→ Work request: Every line of the listing should be retyped exactly, but none of the pictures should be.

→ Dataset content:
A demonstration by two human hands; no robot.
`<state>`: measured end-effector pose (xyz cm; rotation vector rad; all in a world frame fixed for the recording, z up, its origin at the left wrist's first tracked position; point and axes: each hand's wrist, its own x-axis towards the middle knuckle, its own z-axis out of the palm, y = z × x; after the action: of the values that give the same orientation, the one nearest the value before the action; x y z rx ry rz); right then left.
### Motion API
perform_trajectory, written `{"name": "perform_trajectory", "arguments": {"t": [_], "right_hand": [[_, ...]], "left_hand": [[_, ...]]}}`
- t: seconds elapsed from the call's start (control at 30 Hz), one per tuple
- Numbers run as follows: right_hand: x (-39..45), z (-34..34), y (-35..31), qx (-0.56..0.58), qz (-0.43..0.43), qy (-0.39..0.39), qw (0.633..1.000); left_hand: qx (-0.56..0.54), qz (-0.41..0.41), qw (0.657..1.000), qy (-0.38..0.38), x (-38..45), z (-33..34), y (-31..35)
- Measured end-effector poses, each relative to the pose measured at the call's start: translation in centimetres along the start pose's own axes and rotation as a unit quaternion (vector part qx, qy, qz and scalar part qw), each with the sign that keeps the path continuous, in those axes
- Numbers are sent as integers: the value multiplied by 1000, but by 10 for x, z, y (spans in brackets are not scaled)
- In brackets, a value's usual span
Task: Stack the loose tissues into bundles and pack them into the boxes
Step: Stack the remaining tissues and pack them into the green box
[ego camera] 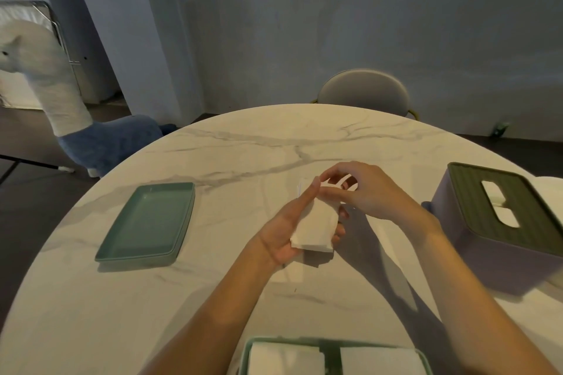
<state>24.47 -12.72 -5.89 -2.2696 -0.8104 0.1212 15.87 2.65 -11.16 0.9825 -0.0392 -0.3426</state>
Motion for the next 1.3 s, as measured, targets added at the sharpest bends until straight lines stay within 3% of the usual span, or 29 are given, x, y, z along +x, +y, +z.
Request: {"name": "perform_trajectory", "arguments": {"t": [0.17,0.3,0.37,0.43,0.57,0.63,0.8,0.9,1.07,1.23,1.3], "right_hand": [[-6,-7,2,22,-6,-24,999],[-7,-11,8,68,41,-4,997],[-8,-10,15,71,54,-8,996],[-9,-7,22,87,35,-5,996],[-8,6,35,96,32,8,995],[-9,18,39,105,31,20,994],[-12,58,23,334,30,72,939],[-8,71,15,299,23,86,950],[-8,64,25,291,11,99,951],[-14,57,34,238,-8,111,965],[-19,55,31,237,-8,116,964]], "left_hand": [[50,15,999,2,-5,-3,2],[181,58,978,82,-11,-8,5],[261,145,939,170,-9,-14,7],[336,253,873,249,-6,-24,10],[379,315,833,252,0,-44,10],[367,307,838,262,4,-43,5],[317,278,853,308,14,-34,0],[339,287,837,320,16,-34,0],[362,260,857,258,10,-40,10],[434,281,813,266,3,-58,16],[424,278,817,274,-3,-54,19]]}}
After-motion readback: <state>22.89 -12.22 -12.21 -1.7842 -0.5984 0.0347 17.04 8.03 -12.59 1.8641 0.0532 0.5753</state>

→ Exercise response:
A demonstration by two human hands; no robot.
`<state>`: measured end-effector pose (xyz cm; rotation vector rad; all in a world frame fixed for the recording, z up, its origin at the left wrist's first tracked position; point and axes: each hand's wrist, its own x-axis towards the middle knuckle, its own z-axis out of the palm, y = z × x; after the action: of the values that give the same orientation, the one nearest the value before the action; x y z rx ry rz); right then left.
### Motion API
perform_trajectory, written `{"name": "perform_trajectory", "arguments": {"t": [_], "right_hand": [[_, ...]], "left_hand": [[_, ...]]}}`
- t: seconds elapsed from the call's start (control at 30 Hz), one per tuple
- Numbers run as follows: right_hand: x (-39..45), z (-34..34), y (-35..31), qx (-0.56..0.58), qz (-0.43..0.43), qy (-0.39..0.39), qw (0.633..1.000); left_hand: qx (-0.56..0.54), qz (-0.41..0.41), qw (0.657..1.000), qy (-0.38..0.38), x (-38..45), z (-33..34), y (-31..35)
- Measured end-effector poses, each relative to the pose measured at the call's start: translation in centimetres along the start pose's own axes and rotation as a unit quaternion (vector part qx, qy, qz and scalar part qw), each with the sign that keeps the path continuous, in those axes
- Numbers are sent as integers: the value multiplied by 1000, but by 10 for x, z, y (spans in brackets are not scaled)
- In brackets, a value's usual span
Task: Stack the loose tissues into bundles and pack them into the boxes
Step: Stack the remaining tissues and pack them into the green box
[ego camera] 
<state>24.47 -12.72 -5.89 -2.2696 -0.8104 0.1212 15.87 2.65 -11.16 0.9825 -0.0392 -0.3426</state>
Motion for the next 1.3 s, as measured, targets added at the sharpest bends until straight lines stay within 3% of the usual span, or 29 are given, x, y, z along +x, +y, +z.
Request: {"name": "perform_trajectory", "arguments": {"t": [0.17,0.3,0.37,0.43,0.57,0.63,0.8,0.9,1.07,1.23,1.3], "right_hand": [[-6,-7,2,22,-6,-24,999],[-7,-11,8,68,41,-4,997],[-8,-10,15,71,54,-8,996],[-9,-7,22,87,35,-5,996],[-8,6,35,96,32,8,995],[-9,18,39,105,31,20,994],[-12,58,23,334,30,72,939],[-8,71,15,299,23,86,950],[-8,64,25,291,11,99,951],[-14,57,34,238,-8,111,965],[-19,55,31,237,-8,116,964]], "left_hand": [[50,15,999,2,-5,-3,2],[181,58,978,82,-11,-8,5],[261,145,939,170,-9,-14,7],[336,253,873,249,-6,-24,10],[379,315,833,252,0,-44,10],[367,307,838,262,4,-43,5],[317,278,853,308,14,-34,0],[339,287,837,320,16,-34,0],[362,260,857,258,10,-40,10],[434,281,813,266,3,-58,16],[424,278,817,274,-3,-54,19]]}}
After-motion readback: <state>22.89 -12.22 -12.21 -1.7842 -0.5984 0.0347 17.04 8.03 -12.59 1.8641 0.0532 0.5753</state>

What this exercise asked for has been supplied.